▸ Assignment
When the listing has been read, print it out again in full, word for word.
- - -
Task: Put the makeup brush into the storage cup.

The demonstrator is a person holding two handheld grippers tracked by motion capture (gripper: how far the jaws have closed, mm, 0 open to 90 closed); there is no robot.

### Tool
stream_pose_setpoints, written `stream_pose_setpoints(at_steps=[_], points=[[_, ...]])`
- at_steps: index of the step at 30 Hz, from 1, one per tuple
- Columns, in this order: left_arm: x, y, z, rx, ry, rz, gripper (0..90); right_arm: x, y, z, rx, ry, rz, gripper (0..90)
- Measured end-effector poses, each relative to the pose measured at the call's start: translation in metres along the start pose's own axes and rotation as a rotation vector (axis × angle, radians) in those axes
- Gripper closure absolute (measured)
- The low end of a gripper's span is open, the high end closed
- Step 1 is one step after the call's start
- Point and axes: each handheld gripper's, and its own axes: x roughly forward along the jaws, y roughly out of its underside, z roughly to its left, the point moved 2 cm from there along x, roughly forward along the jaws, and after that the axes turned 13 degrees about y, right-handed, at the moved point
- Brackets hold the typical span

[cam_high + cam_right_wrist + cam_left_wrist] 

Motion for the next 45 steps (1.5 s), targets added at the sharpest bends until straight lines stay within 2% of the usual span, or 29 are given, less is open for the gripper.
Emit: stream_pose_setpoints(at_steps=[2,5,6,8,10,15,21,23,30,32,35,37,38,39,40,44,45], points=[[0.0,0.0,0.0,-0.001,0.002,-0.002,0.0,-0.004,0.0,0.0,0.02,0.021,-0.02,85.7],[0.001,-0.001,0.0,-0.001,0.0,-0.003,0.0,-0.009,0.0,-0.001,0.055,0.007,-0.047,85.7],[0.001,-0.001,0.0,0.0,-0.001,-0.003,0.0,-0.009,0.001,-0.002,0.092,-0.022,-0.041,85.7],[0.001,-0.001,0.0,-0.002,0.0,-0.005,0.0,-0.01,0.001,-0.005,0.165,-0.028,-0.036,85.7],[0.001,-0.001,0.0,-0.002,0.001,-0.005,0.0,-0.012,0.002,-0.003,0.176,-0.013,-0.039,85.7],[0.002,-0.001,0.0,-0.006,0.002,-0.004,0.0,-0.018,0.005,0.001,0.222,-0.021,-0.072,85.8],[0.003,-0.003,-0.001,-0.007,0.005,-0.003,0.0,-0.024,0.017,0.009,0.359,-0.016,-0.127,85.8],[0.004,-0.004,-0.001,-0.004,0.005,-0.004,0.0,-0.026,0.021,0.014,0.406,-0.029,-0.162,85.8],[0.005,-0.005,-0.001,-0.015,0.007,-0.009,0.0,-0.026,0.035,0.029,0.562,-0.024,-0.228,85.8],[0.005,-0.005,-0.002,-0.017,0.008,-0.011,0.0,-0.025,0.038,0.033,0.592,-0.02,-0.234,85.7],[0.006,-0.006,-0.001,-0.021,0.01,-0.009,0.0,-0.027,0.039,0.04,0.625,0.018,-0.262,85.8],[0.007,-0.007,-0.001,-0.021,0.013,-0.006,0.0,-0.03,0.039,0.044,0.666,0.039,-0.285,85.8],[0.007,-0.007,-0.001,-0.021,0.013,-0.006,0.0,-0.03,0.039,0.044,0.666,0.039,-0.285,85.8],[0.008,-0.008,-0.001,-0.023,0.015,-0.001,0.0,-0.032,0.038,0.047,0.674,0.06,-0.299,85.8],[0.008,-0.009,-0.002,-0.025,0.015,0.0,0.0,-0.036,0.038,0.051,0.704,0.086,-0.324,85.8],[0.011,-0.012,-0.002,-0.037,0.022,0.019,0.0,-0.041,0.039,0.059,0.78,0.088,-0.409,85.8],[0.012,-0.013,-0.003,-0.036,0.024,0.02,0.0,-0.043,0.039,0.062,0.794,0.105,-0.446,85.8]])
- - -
▸ Output of the exercise
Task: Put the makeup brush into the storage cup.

The demonstrator is a person holding two handheld grippers tracked by motion capture (gripper: how far the jaws have closed, mm, 0 open to 90 closed); there is no robot.

### Tool
stream_pose_setpoints, written `stream_pose_setpoints(at_steps=[_], points=[[_, ...]])`
- at_steps: index of the step at 30 Hz, from 1, one per tuple
- Columns, in this order: left_arm: x, y, z, rx, ry, rz, gripper (0..90); right_arm: x, y, z, rx, ry, rz, gripper (0..90)
- Measured end-effector poses, each relative to the pose measured at the call's start: translation in metres along the start pose's own axes and rotation as a rotation vector (axis × angle, radians) in those axes
- Gripper closure absolute (measured)
- The low end of a gripper's span is open, the high end closed
- Step 1 is one step after the call's start
- Point and axes: each handheld gripper's, and its own axes: x roughly forward along the jaws, y roughly out of its underside, z roughly to its left, the point moved 2 cm from there along x, roughly forward along the jaws, and after that the axes turned 13 degrees about y, right-handed, at the moved point
- Brackets hold the typical span

[cam_high + cam_right_wrist + cam_left_wrist] 

Motion for the next 45 steps (1.5 s), targets added at the sharpest bends until straight lines stay within 2% of the usual span, or 29 are given, less is open for the gripper.
Emit: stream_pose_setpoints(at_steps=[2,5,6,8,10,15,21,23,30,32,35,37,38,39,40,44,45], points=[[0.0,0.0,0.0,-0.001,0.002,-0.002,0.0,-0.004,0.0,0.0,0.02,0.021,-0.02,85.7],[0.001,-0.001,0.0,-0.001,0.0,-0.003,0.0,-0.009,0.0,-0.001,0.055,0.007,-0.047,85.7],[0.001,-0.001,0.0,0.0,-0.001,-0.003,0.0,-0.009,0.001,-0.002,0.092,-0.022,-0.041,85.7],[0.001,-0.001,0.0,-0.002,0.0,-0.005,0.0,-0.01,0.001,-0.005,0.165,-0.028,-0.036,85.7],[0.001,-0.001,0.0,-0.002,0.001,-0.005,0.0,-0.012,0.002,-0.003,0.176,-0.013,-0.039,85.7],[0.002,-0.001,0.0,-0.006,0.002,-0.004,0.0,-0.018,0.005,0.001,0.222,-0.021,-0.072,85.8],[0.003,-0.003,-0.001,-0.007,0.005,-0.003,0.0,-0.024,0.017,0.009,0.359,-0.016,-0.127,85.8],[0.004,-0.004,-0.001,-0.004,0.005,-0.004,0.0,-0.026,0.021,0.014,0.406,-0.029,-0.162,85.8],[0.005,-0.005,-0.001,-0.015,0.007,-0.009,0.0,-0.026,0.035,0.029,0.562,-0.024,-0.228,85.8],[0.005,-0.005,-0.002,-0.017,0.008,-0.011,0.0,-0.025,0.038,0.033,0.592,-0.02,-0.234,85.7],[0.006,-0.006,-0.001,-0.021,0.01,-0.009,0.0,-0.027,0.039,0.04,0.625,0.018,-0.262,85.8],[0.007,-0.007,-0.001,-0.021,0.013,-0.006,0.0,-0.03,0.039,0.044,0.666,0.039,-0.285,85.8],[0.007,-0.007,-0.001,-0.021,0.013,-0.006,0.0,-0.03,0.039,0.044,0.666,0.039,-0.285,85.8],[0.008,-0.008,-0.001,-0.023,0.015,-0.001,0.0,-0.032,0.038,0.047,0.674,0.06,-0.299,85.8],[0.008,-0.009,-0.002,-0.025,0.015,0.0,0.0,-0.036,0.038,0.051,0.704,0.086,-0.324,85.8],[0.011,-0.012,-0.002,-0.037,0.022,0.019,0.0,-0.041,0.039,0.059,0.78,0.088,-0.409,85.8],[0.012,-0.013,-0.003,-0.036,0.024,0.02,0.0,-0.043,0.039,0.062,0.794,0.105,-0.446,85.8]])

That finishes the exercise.